I have at times been accused of making sweeping generalizations, getting my facts wrong and being deliberately provocative– all of which are probably true to some degree.  I will admit that there is a streak in my character that makes me want to poke things with a big stick sometimes, just to see what happens, even if I risk getting bitten.  My priority has always been to try and make my blog engaging, however, even if I risk ruffling feathers on occasion, as the thing that I always fear the most is my blog being bland.  I do love getting comments from different corners of the world and hearing other experiences and viewpoints and see the comments as being integral to the blog’s success, as they can often be as or more interesting than the actual original blog post!

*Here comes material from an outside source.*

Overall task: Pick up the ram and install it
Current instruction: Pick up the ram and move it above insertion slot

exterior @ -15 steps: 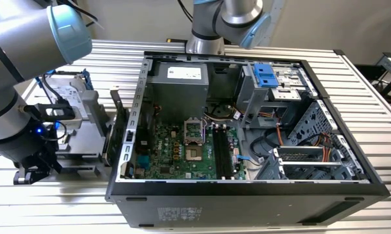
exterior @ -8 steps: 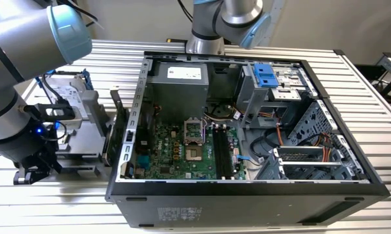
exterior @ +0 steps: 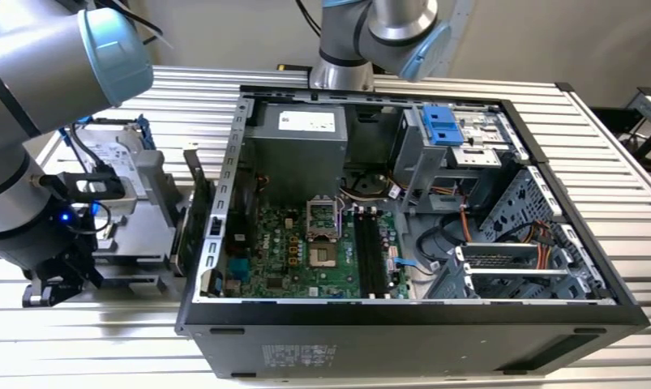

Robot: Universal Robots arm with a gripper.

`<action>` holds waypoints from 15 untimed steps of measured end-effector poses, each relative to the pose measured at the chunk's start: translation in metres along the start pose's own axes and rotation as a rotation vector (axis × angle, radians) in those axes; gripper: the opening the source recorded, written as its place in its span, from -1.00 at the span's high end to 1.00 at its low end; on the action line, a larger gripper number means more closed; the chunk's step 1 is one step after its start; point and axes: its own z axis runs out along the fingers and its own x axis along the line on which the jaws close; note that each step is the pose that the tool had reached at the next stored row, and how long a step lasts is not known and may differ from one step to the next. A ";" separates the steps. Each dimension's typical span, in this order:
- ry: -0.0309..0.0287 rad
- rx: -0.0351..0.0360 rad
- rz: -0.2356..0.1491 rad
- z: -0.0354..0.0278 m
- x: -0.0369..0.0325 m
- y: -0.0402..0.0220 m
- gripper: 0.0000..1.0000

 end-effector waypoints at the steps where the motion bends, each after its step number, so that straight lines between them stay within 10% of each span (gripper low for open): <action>1: 0.0000 0.0000 0.000 0.0000 0.0000 0.0000 1.00; 15: 0.0000 0.0000 0.000 -0.0054 -0.0002 0.0000 1.00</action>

I have generally tried to skirt around politics and race, so far, though, which has probably helped me to avoid any serious controversy.  I was genuinely taken aback by the depth of anger expressed against African Expat Wife in her post: Busman’s Holiday Travel Writing.  Sure, I know that there is a negative legacy from British colonialism and I am in no way qualified to talk about the rights and wrongs of Kenyan issues, but it did all seem a little harsh.  Anyway, African Expat Wife wrote a second post clarifying her position and that seemed to clear the air.

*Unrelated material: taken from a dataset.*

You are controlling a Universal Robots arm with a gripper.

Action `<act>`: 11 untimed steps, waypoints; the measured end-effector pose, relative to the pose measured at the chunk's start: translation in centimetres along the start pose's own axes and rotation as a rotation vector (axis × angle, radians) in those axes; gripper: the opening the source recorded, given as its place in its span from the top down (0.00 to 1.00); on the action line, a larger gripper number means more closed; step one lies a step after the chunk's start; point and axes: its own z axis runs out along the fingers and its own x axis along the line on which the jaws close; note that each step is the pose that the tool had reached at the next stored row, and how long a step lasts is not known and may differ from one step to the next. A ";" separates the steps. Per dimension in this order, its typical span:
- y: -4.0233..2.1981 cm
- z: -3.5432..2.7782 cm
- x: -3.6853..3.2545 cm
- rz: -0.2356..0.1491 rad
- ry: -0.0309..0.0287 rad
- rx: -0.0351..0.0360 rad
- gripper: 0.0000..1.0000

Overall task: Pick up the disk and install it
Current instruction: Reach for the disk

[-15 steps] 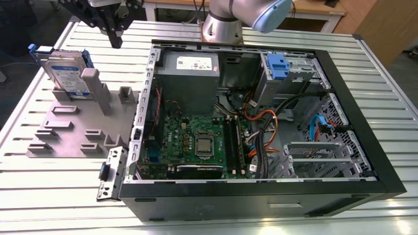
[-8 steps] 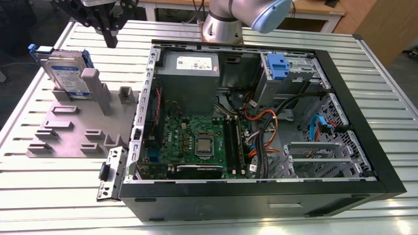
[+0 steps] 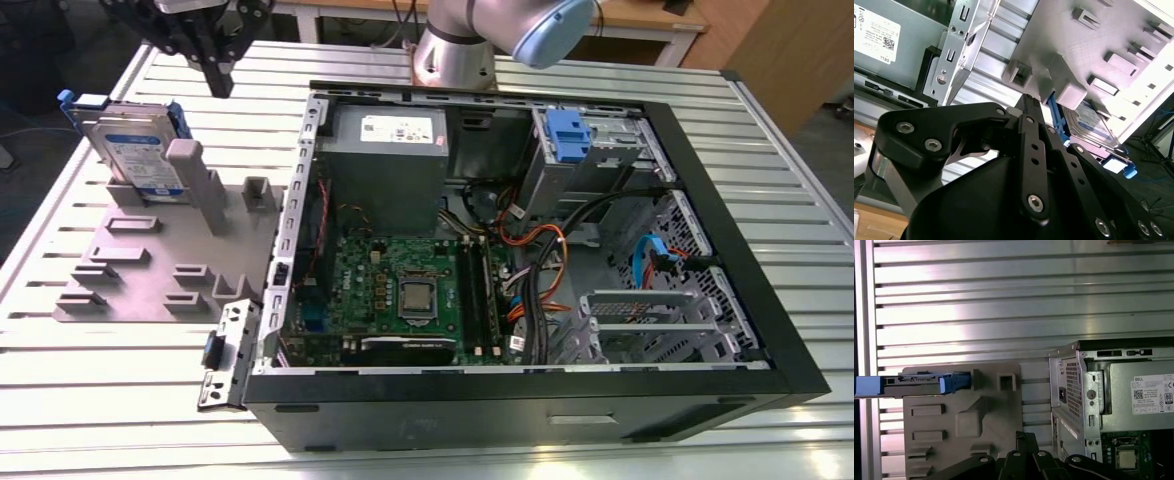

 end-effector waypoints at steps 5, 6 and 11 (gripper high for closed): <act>0.01 0.05 0.32 0.000 0.0007 0.0001 0.89; 0.01 0.06 0.38 0.000 0.0008 0.0001 0.89; 0.01 0.10 0.69 0.000 0.0012 0.0001 0.89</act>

Returning to my own expat experiences.  I do have American friends that I know, or have known over the years back in the UK who have experienced a similar thing to me in reverse – dealing with the British visa bureaucracy, moving to Britain, adapting to British culture etc. and, of course, I do read American expat blogs about their experiences of the UK.  British expat experiences in the USA and the American expat experiences in the UK are like strange mirror images.  I thought the American comedian and expat, Reginald D Hunter gave some pretty astute and hilarious interpretations of British and American differences in his Live at the Apollo stint.

You can pretty much reverse the experiences of Reginald D Hunter, if you want to know what it’s like to be a Brit in the USA.  As he points out, English people have a tendency to say one thing, but mean something completely different, which can certainly cause misunderstandings.  I am fairly confident that the people who know me well, such as my wife, usually have a grasp of what I am getting at and can distinguish when I am joking and when I am serious - but I sometimes wonder if Americans who don’t know me so well walk away from our conversations with a completely different impression of what we’ve just been talking about to my own.